ST. PETERSBURG — Police have arrested two teens in connection with the burglary at Mayor Rick Baker's home Thursday.
Police early Friday arrested 15-year-old Jeffrey Fleming and 16-year-old Terrill Floyd on charges of burglary and dealing in stolen property.
Late Thursday night, police released the names of two other young men who were pulled over in a green Ford Thunderbird that Baker had seen leaving his home after the burglary.
Police took the men into custody and interviewed them, then arrested them on unrelated charges late Thursday night. Devin Boykins, 19, was arrested on a charge of driving without a valid license, while Donnell Wilson, 20, was arrested on a charge of possession of morphine.
Police spokesman Bill Proffitt said Friday that they are not suspects in the burglary and that he released their names late Thursday because he was being hounded by local media for information.

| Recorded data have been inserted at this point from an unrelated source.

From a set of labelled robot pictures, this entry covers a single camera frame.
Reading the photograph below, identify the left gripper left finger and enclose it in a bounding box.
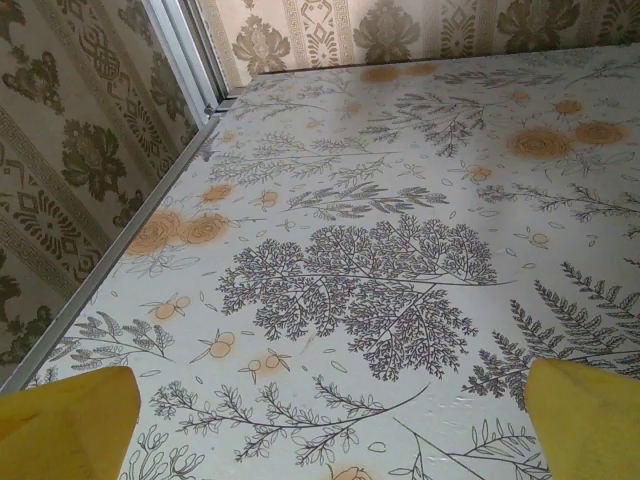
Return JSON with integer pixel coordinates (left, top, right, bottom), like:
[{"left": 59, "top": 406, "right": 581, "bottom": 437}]
[{"left": 0, "top": 365, "right": 141, "bottom": 480}]

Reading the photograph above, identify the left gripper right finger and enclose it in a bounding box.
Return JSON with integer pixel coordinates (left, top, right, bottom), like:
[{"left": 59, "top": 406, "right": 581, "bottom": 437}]
[{"left": 527, "top": 358, "right": 640, "bottom": 480}]

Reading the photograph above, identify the floral patterned table mat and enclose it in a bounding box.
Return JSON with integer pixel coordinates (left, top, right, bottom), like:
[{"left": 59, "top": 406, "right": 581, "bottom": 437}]
[{"left": 19, "top": 49, "right": 640, "bottom": 480}]

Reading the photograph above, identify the aluminium table side rail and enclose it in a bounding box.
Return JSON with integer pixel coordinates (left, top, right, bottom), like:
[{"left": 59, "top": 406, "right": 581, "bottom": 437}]
[{"left": 0, "top": 113, "right": 224, "bottom": 416}]

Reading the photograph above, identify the aluminium frame post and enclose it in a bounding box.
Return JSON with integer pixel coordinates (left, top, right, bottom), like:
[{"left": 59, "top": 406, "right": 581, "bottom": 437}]
[{"left": 139, "top": 0, "right": 237, "bottom": 120}]

The burglary occurred shortly after noon as Baker came home to shower and change following the TASCO Extreme Mud Wars, a youth program for teens.
Baker interrupted the burglars, who ran out of his Old Northeast home carrying electronics. He memorized the green Ford Thunderbird's license plate and called police.

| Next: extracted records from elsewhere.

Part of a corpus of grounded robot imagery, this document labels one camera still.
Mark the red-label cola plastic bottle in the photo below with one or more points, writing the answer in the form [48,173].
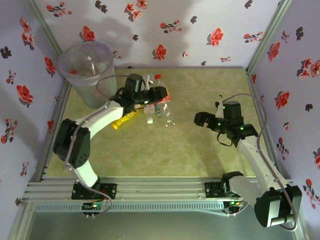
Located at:
[158,80]

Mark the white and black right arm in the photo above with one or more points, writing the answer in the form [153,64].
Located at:
[252,155]

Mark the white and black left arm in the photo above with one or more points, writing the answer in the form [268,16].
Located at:
[100,120]

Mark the translucent plastic bin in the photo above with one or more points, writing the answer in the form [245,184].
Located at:
[82,92]

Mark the small white-label plastic bottle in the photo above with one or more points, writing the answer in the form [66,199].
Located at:
[150,109]

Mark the large clear plastic bottle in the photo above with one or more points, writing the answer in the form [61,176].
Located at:
[166,113]

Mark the white bottle cap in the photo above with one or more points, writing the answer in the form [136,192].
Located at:
[150,120]

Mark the yellow tube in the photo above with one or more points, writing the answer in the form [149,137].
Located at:
[120,123]

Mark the perforated metal strip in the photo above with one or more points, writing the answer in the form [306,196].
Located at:
[160,207]

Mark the aluminium side rail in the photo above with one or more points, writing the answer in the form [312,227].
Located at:
[53,130]
[268,145]

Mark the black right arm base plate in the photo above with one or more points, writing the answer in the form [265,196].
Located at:
[212,190]

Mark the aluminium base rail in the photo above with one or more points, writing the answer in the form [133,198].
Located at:
[160,190]

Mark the aluminium frame post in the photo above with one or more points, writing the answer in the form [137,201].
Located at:
[270,32]

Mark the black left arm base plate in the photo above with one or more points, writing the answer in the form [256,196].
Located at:
[110,190]

About five hours later, police spotted and arrested two men in a green Ford Thunderbird. The plate had the numbers and letters Baker provided, though a little out of order.
Proffitt said at that point, only 30 minutes before 6 p.m. local news broadcasts, he felt he had to release the information that two suspects had been taken into custody.
Proffitt said in a 5:45 p.m. release that two suspects matching the description were stopped and arrested.
"Four hours after the (burglary), it would be really normal to assume that they are the suspects," he said.
The men were interviewed by police and arrested, but not on charges connected to the Baker burglary. There wasn't enough evidence to connect them with the burglary, Proffitt wrote in a media alert, and they would be leaving the police station "within minutes" en route to jail.
Proffitt said he inserted that tidbit for the benefit of TV cameras and producers. It wasn't a perp walk, he said.
"We weren't staging anything," Proffitt said.
After further investigation, police learned the two teens loaned the car to an unidentified person, who in turn loaned it to Boykins and Wilson.
By midnight, investigators found the two teens, who police said admitted committing the burglary. A TV had been sold on the street, but a laptop computer was recovered, police said.